> [What you will do]:
Once the line with "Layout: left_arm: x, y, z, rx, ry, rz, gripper" is found in the entries below, print it and each following line exactly, stopping after the line with "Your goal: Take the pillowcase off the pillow"; print nothing else.
* * *
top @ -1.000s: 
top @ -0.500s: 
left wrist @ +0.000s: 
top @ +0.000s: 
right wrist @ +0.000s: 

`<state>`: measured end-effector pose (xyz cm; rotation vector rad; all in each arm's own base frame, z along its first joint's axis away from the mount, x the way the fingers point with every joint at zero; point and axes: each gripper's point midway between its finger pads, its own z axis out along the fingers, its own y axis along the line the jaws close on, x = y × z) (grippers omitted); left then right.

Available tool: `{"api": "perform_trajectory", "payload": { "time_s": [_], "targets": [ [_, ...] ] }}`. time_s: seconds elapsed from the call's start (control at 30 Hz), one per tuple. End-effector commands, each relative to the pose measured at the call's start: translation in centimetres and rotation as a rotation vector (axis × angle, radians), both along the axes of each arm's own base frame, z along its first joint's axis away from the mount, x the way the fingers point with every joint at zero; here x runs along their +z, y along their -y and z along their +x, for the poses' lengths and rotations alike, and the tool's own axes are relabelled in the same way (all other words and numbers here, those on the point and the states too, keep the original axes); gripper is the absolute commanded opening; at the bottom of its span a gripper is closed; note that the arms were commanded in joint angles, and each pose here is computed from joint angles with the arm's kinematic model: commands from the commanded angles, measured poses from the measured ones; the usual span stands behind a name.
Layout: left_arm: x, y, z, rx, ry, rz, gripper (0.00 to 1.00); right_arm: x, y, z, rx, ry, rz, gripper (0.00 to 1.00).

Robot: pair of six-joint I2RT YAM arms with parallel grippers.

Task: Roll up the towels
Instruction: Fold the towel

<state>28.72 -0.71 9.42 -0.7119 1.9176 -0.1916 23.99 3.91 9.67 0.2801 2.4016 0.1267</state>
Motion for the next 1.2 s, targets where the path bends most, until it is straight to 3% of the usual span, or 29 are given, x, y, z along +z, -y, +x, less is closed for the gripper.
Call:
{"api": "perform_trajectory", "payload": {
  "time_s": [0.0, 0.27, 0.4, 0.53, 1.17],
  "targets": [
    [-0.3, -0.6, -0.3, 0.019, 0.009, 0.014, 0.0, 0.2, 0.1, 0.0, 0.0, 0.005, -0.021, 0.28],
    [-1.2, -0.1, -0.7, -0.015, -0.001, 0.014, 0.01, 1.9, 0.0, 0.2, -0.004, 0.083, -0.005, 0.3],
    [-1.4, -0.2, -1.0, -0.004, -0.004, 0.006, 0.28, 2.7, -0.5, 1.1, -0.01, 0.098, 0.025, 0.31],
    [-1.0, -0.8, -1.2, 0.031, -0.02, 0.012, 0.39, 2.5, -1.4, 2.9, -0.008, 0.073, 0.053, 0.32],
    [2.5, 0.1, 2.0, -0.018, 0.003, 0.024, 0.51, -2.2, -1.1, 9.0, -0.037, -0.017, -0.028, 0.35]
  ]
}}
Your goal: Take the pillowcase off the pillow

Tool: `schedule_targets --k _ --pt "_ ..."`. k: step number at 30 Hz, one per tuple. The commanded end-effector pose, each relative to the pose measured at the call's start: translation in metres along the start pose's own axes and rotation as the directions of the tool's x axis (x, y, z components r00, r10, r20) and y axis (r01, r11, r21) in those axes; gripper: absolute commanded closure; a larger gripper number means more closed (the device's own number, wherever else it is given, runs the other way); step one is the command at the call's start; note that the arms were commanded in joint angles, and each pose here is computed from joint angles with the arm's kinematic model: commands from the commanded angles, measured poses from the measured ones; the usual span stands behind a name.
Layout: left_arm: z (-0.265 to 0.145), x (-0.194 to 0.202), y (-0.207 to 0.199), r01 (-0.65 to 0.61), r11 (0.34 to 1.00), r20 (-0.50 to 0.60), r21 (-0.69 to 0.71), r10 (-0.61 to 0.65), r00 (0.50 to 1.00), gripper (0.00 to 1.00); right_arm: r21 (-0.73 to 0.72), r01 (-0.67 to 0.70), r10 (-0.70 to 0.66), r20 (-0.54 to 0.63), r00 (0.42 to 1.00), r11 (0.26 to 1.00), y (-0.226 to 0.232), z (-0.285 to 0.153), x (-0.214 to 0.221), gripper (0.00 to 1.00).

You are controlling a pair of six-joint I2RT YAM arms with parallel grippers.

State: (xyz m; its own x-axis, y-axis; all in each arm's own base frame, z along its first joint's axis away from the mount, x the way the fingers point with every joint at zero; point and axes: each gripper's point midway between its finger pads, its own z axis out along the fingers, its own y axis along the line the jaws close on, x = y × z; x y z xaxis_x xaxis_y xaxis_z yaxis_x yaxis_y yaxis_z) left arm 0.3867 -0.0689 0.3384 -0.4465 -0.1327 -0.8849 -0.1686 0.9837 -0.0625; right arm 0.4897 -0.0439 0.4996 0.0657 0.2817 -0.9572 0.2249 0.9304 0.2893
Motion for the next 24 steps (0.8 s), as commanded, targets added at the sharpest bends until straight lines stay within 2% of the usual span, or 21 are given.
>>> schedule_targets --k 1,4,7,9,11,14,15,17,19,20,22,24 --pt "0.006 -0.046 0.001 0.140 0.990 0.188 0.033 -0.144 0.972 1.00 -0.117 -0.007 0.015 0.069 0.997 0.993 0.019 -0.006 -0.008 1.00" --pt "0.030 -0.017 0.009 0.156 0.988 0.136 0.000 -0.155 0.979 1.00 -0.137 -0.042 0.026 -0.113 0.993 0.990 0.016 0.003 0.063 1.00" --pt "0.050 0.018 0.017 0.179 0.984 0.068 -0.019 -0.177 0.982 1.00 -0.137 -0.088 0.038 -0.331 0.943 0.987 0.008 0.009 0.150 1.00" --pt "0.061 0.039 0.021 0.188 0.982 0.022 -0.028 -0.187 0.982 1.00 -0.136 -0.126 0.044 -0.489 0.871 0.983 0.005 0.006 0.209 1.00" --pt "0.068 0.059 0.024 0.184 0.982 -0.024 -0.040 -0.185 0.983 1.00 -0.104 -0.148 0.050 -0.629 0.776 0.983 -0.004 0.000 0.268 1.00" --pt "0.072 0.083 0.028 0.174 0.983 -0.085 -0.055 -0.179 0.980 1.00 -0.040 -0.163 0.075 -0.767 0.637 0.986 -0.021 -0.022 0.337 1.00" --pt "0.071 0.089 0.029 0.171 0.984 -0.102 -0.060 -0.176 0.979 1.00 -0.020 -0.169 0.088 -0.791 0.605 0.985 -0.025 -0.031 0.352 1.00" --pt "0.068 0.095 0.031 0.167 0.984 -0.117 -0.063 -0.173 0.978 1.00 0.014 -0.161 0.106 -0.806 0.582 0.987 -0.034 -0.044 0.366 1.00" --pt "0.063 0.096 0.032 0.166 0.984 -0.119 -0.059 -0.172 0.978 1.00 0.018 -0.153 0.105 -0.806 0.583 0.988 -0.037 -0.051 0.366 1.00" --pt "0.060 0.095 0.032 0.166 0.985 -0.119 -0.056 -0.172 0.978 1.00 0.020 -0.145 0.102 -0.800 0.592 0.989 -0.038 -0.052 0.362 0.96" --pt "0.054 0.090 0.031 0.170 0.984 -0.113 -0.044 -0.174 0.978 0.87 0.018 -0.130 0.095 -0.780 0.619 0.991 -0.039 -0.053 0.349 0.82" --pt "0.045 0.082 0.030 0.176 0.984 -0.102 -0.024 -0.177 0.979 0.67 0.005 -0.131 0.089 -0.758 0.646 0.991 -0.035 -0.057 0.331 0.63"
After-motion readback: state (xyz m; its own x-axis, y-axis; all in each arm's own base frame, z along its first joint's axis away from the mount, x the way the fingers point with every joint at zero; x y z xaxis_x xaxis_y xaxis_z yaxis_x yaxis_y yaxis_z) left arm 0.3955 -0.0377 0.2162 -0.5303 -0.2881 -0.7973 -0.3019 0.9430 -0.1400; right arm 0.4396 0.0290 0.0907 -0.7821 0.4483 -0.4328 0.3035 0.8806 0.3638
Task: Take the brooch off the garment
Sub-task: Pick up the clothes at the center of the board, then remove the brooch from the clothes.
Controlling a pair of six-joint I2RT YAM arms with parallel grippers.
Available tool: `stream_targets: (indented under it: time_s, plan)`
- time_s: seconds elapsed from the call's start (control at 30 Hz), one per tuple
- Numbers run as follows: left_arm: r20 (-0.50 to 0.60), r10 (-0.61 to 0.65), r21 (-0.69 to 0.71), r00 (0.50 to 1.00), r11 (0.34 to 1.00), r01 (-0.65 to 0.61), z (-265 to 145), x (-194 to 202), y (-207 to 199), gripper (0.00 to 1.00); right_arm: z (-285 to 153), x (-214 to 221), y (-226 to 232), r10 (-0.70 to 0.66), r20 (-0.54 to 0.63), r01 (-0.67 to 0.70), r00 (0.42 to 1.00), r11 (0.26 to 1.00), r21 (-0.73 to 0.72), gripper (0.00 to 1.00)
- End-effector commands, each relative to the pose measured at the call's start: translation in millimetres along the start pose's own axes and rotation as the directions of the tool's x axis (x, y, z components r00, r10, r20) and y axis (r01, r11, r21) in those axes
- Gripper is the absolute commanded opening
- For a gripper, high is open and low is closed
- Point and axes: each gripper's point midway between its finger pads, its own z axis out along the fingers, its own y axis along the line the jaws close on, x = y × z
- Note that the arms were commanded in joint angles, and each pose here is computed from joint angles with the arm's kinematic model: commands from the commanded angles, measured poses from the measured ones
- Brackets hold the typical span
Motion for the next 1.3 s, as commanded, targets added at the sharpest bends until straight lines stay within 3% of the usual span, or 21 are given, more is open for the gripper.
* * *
> [Expected answer]:
Layout: left_arm: x, y, z, rx, ry, rz, gripper (0.00 to 1.00); right_arm: x, y, z, rx, ry, rz, gripper (0.00 to 1.00).

Robot: pair of six-joint I2RT YAM arms with parallel grippers.

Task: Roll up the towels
Instruction: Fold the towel

<state>28.72 -0.71 9.42 -0.7119 1.9176 -0.1916 23.99 3.91 9.67 0.2801 2.4016 0.1267</state>
Motion for the next 1.2 s, targets where the path bends most, until it is straight to 3% of the usual span, or 29 are given, x, y, z along +z, -y, +x, less is closed for the gripper.
Call:
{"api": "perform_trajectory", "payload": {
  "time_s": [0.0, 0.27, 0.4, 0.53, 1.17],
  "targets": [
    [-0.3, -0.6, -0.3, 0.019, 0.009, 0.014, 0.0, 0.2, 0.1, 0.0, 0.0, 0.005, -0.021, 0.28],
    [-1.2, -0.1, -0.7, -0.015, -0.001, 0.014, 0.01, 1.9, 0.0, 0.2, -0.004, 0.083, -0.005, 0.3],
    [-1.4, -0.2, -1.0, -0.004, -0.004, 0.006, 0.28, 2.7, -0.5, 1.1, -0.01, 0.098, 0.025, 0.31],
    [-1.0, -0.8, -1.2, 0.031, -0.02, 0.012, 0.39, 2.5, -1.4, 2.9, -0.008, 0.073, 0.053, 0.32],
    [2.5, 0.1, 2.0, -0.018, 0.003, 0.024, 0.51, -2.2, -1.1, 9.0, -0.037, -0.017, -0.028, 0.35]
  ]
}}
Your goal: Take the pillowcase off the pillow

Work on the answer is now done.